• **Description of the task**: Each line of the data has to be transcribed exactly.

• **Recorded information**:
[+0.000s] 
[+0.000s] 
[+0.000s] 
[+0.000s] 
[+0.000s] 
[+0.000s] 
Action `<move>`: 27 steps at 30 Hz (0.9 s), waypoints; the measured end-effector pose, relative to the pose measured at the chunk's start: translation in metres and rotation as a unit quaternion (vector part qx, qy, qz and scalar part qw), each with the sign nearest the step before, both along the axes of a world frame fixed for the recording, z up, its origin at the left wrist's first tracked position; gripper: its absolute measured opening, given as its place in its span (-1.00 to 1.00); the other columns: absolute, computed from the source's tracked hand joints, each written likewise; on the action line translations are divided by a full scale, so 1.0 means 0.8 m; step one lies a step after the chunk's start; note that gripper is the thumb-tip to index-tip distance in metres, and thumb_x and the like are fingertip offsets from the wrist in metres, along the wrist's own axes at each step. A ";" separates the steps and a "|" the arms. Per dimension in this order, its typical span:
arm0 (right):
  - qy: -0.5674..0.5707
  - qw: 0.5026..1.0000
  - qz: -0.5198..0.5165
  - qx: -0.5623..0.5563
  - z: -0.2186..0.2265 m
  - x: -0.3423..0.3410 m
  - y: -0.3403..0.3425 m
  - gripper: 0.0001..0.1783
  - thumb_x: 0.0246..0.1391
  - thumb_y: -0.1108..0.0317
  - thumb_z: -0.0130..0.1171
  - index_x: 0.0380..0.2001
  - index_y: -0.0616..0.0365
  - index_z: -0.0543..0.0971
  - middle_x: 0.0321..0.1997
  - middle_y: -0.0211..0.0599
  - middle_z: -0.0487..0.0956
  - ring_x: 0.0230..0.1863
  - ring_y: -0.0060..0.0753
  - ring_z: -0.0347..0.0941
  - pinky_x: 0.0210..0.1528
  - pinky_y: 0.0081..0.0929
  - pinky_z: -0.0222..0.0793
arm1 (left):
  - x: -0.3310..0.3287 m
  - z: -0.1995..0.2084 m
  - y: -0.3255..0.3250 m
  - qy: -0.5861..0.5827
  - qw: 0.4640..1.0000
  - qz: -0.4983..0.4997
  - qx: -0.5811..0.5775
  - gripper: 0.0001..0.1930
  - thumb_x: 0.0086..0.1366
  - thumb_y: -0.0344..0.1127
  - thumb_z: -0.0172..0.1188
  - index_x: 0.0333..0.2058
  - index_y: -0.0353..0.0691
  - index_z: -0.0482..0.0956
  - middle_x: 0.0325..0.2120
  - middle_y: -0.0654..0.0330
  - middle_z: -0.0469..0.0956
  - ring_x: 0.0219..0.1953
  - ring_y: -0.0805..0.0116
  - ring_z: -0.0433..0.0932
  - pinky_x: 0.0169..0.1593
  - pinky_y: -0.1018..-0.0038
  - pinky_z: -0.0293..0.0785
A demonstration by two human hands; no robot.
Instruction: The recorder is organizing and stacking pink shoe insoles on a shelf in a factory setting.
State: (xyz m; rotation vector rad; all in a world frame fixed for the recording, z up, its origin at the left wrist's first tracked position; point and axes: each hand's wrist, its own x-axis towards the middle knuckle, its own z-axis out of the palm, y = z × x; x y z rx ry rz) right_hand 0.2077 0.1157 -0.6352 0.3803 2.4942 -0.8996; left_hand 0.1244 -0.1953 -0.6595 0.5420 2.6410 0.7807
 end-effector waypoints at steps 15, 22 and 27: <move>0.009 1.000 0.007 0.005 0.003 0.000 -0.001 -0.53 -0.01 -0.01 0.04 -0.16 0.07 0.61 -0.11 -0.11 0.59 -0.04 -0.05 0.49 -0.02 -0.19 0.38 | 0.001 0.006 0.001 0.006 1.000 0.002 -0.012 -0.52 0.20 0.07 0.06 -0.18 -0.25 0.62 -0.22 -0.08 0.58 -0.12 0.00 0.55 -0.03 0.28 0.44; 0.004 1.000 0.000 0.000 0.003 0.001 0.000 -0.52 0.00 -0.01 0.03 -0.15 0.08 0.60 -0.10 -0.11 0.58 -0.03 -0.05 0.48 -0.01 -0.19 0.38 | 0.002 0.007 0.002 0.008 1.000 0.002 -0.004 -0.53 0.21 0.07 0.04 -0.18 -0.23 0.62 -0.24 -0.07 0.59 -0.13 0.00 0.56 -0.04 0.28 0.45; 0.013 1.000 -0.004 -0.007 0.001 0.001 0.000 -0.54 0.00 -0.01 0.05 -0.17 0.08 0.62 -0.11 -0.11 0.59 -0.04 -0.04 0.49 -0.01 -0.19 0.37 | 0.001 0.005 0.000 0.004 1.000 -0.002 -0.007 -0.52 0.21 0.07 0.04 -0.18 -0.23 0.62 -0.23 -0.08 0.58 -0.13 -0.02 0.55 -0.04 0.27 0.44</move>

• **Response area**:
[+0.000s] 
[+0.000s] 
[+0.000s] 
[+0.000s] 
[+0.000s] 
[+0.000s] 
Action `<move>`: 27 steps at 30 Hz (0.9 s), waypoints; the measured end-effector pose, relative to the pose measured at the chunk's start: translation in metres and rotation as a unit quaternion (vector part qx, qy, qz and scalar part qw), each with the sign nearest the step before, both along the axes of a world frame fixed for the recording, z up, its origin at the left wrist's first tracked position; gripper: its absolute measured opening, given as its place in its span (-1.00 to 1.00); the other columns: absolute, computed from the source's tracked hand joints, each written likewise; on the action line translations are divided by a full scale, so 1.0 means 0.8 m; step one lies a step after the chunk's start; note that gripper is the thumb-tip to index-tip distance in metres, and thumb_x and the like are fingertip offsets from the wrist in metres, along the wrist's own axes at each step. A ";" separates the steps and a "|" the arms. Per dimension in this order, its typical span:
arm0 (right):
  - qy: -0.5674..0.5707
  - qw: 0.5026..1.0000
  - qz: -0.5198..0.5165
  - qx: -0.5623..0.5563
  - z: -0.2186..0.2265 m
  - x: -0.3423..0.3410 m
  - y: -0.3403..0.3425 m
  - gripper: 0.0001..0.1783
  - thumb_x: 0.0246..0.1391
  - thumb_y: -0.1108..0.0317
  - thumb_z: -0.0130..0.1171
  - index_x: 0.0380..0.2001
  - index_y: -0.0616..0.0365
  - index_z: -0.0543..0.0971
  - middle_x: 0.0321..0.1997
  - middle_y: -0.0211..0.0599
  - middle_z: -0.0487..0.0956
  - ring_x: 0.0230..0.1863
  - ring_y: -0.0060..0.0753
  - ring_z: -0.0347..0.0941
  - pinky_x: 0.0210..0.1528
  - pinky_y: 0.0081..0.0929
  - pinky_z: -0.0222..0.0793
arm1 (left):
  - x: -0.3310..0.3287 m
  - z: -0.1995..0.2084 m
  - y: -0.3255..0.3250 m
  - qy: -0.5861..0.5827
  - qw: 0.4640..1.0000
  - qz: -0.4983..0.4997
  - qx: -0.5811..0.5775
  - gripper: 0.0001..0.1930
  - thumb_x: 0.0086..0.1366
  - thumb_y: -0.0344..0.1127
  - thumb_z: -0.0172..0.1188
  - index_x: 0.0333..0.2058
  - index_y: -0.0353..0.0691
  - index_z: -0.0482..0.0956
  - middle_x: 0.0325..0.2120
  - middle_y: -0.0654..0.0330
  - middle_z: -0.0469..0.0956
  - ring_x: 0.0219..0.1953
  - ring_y: -0.0805..0.0116
  - ring_z: -0.0433..0.0932
  - pinky_x: 0.0169..0.1593
  - pinky_y: -0.1018..-0.0038
  - pinky_z: -0.0293..0.0785
A demonstration by two human hands; no robot.
Instruction: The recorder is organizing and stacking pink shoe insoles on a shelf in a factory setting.
State: (xyz m; rotation vector rad; all in a world frame fixed for the recording, z up, its origin at the left wrist's first tracked position; point and axes: each hand's wrist, its own x-axis towards the middle knuckle, its own z-axis out of the palm, y = z × x; x y z rx ry rz) right_hand 0.2077 0.1157 -0.6352 0.3803 2.4942 -0.8996; left_hand 0.1244 -0.1953 -0.6595 0.5420 2.6410 0.7807
 end-effector waypoints at steps 15, 22 and 27: <move>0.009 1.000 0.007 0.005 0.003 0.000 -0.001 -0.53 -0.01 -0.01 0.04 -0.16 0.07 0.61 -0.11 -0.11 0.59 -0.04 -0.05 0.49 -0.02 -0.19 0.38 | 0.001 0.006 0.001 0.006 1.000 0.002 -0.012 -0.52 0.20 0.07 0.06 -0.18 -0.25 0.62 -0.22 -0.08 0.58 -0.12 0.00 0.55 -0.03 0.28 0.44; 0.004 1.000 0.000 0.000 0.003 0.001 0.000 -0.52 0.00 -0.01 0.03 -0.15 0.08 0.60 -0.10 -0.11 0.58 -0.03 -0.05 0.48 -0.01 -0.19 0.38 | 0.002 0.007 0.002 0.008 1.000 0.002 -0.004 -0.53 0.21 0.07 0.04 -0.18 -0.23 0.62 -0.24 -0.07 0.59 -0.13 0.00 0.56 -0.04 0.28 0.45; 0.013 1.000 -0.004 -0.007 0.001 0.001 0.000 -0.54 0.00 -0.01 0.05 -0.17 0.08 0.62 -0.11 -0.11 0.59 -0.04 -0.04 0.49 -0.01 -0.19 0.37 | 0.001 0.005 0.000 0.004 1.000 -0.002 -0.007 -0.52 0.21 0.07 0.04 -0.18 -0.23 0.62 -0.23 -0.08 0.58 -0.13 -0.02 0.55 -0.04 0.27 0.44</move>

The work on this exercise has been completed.